* [Task goal] Everything from the first line of the material below through the line containing "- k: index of" must be retyped exactly, and nothing past it.

* [Data]

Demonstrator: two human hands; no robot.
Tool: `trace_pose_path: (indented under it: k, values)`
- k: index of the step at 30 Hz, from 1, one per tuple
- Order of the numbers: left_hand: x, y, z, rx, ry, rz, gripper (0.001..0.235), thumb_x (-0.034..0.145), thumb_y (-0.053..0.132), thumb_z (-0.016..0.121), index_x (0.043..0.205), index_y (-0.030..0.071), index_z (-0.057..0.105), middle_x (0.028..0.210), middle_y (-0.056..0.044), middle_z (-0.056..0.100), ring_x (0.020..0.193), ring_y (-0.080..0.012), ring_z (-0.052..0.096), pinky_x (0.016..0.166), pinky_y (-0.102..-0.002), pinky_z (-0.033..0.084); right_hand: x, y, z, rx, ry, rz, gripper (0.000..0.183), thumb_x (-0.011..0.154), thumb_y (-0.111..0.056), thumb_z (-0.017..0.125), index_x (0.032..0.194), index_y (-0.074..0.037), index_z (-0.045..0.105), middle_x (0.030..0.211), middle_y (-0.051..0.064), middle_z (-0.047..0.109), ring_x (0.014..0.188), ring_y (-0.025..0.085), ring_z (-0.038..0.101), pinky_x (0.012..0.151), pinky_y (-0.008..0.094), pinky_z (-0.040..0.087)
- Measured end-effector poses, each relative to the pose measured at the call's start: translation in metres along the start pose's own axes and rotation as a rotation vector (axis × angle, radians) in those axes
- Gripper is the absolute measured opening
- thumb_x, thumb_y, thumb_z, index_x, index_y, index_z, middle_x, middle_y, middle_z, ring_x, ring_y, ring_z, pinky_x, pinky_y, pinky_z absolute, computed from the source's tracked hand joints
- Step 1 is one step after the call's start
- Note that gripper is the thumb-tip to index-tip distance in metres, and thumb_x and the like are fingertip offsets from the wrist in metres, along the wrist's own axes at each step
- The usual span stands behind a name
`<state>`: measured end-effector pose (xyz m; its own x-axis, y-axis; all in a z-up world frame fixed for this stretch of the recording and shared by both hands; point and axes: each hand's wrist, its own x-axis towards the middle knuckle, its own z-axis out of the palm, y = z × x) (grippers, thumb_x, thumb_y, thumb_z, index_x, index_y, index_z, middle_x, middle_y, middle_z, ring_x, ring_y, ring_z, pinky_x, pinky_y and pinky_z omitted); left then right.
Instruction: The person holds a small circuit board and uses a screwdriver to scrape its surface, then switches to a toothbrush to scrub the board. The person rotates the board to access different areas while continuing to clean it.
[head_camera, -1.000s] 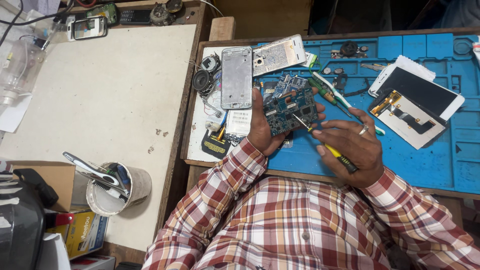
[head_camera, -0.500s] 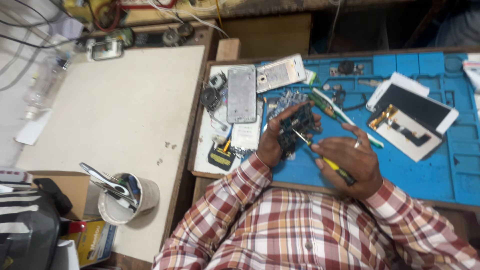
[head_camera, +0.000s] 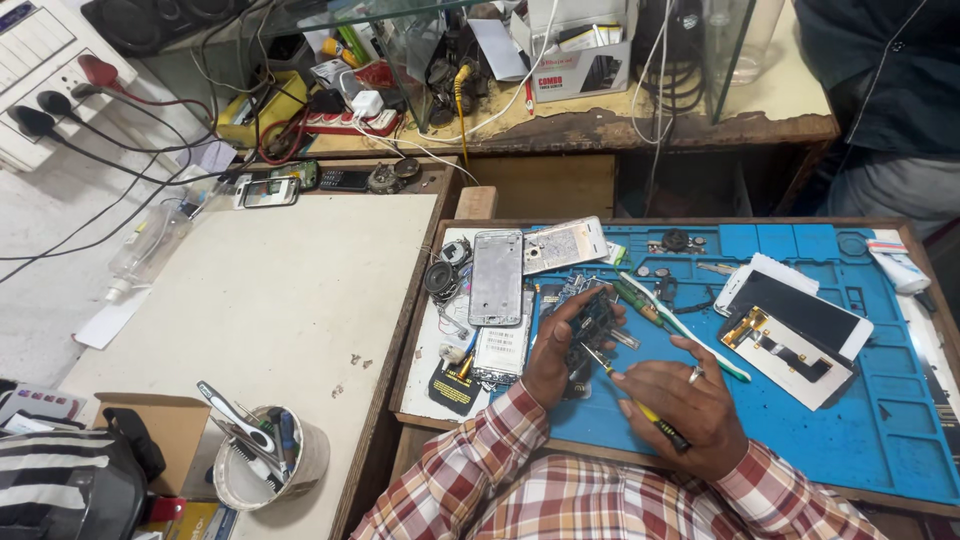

* [Task solution]
Demonstrator: two human hands; no robot.
Tool: `trace_pose_path: (indented under it: k, values)`
- k: index of the step at 30 Hz, from 1, one per tuple

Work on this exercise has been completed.